Recorded data:
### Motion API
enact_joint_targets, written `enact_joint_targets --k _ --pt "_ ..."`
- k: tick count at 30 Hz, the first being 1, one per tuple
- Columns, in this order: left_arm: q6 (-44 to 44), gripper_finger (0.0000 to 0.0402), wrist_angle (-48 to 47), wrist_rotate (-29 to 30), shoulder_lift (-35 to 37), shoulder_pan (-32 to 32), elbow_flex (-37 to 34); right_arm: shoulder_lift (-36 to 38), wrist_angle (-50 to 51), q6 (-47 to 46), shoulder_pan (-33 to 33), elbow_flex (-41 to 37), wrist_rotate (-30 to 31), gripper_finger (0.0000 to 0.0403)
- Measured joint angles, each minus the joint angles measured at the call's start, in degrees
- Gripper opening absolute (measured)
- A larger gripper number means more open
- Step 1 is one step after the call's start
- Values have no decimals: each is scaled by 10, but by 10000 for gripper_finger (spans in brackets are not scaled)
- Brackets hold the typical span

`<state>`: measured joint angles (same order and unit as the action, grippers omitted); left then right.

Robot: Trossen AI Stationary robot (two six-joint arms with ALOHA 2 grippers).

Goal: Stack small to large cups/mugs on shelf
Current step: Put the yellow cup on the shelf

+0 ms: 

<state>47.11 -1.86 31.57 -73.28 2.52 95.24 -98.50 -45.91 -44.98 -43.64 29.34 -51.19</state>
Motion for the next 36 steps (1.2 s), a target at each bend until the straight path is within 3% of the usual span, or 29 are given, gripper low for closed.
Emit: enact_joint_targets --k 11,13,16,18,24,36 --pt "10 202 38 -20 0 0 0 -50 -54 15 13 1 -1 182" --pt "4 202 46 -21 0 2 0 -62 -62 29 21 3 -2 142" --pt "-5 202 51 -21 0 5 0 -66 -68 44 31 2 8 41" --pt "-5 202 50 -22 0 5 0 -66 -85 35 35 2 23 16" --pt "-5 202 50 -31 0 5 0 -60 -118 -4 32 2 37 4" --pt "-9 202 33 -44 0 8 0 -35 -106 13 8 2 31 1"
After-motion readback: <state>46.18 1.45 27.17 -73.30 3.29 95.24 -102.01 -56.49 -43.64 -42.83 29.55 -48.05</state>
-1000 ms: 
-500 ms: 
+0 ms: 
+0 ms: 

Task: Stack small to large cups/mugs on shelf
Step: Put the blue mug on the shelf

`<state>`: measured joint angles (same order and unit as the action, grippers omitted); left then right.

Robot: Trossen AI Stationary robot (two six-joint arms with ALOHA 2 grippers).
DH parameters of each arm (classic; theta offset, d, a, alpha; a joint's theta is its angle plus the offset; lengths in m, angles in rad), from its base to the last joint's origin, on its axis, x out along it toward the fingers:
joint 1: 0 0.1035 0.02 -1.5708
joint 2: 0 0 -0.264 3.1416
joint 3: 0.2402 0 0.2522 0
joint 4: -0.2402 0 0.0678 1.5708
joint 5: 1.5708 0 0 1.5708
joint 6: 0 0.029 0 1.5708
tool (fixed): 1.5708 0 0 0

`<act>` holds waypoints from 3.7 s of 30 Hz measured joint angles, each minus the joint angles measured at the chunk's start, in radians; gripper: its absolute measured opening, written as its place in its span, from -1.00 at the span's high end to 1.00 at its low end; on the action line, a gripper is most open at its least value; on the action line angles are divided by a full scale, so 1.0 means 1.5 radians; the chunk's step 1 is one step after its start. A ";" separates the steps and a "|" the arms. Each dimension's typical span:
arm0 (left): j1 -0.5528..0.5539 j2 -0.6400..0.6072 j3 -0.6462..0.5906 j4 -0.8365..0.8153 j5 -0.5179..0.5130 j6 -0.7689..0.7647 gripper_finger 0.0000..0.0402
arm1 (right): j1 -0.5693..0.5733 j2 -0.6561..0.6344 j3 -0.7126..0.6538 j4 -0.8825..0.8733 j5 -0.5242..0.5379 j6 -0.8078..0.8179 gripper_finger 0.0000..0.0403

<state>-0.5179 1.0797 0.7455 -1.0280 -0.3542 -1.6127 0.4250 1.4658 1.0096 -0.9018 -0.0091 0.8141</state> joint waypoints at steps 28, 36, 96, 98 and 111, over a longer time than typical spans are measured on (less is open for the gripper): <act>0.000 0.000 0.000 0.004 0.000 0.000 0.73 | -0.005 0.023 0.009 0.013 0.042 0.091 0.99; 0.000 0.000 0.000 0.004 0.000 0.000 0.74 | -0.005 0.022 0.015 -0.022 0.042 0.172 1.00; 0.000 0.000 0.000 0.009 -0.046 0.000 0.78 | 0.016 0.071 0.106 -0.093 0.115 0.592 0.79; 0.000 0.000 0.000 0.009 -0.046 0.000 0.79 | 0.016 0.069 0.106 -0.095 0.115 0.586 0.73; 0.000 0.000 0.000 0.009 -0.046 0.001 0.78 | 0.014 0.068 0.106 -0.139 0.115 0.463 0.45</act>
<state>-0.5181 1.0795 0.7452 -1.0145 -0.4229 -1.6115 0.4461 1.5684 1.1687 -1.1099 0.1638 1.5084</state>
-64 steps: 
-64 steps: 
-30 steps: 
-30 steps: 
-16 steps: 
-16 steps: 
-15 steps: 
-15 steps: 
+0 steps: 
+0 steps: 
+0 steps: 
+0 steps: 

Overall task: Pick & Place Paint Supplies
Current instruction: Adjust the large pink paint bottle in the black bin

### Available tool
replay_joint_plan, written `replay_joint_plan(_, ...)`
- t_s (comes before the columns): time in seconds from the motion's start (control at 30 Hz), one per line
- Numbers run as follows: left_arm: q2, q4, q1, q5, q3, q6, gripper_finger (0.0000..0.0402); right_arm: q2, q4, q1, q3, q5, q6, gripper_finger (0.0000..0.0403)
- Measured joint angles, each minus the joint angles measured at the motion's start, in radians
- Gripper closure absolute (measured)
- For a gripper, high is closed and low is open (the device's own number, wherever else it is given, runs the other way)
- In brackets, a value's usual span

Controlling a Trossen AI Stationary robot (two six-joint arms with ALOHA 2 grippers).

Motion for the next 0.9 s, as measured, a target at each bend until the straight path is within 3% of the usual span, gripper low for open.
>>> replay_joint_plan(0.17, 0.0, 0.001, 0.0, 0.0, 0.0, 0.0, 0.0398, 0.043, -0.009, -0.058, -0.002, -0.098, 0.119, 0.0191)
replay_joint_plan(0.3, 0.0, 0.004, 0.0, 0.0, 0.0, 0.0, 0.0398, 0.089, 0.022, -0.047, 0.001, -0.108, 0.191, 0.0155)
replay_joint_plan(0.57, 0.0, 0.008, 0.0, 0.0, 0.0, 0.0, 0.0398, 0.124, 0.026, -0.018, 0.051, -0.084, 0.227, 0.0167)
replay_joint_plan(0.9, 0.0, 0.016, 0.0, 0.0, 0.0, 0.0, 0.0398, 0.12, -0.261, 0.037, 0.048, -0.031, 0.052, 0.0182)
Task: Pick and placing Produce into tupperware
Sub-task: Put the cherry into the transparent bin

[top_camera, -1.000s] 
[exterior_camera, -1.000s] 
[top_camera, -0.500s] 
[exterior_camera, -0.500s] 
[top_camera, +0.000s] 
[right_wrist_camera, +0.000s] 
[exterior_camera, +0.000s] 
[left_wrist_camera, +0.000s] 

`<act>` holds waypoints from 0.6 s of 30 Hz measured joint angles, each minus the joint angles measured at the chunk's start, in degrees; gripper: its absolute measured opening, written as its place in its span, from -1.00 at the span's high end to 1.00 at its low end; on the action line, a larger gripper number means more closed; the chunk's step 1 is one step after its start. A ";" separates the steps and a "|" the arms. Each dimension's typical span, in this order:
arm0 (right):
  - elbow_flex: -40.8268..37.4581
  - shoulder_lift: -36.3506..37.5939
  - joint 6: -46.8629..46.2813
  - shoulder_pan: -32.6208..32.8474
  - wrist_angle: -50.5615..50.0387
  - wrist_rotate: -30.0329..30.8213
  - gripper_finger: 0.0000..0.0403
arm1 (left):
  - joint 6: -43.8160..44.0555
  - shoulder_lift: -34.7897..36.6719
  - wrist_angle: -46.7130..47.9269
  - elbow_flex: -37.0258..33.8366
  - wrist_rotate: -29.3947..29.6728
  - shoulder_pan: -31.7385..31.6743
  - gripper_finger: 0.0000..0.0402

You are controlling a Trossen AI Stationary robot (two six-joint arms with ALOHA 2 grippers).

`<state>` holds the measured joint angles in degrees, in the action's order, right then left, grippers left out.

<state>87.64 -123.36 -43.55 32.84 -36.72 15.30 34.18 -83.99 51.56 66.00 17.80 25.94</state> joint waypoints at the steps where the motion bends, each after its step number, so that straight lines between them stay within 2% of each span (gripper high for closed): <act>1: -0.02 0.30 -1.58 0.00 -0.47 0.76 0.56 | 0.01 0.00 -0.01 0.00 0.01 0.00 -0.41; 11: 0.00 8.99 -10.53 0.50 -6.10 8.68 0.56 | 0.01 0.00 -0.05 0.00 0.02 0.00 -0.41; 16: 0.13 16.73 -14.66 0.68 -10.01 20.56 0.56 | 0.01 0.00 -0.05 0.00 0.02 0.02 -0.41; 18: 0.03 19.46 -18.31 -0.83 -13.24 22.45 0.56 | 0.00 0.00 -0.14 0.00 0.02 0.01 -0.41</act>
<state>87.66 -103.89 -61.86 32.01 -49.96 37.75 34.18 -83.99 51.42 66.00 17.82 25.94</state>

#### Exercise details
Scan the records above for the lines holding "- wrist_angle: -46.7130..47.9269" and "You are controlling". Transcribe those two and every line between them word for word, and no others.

#### Exercise result
  - wrist_angle: -46.7130..47.9269
  - elbow_flex: -37.0258..33.8366
  - wrist_rotate: -29.3947..29.6728
  - shoulder_pan: -31.7385..31.6743
  - gripper_finger: 0.0000..0.0402

You are controlling a Trossen AI Stationary robot (two six-joint arms with ALOHA 2 grippers).

This exercise requires no further output.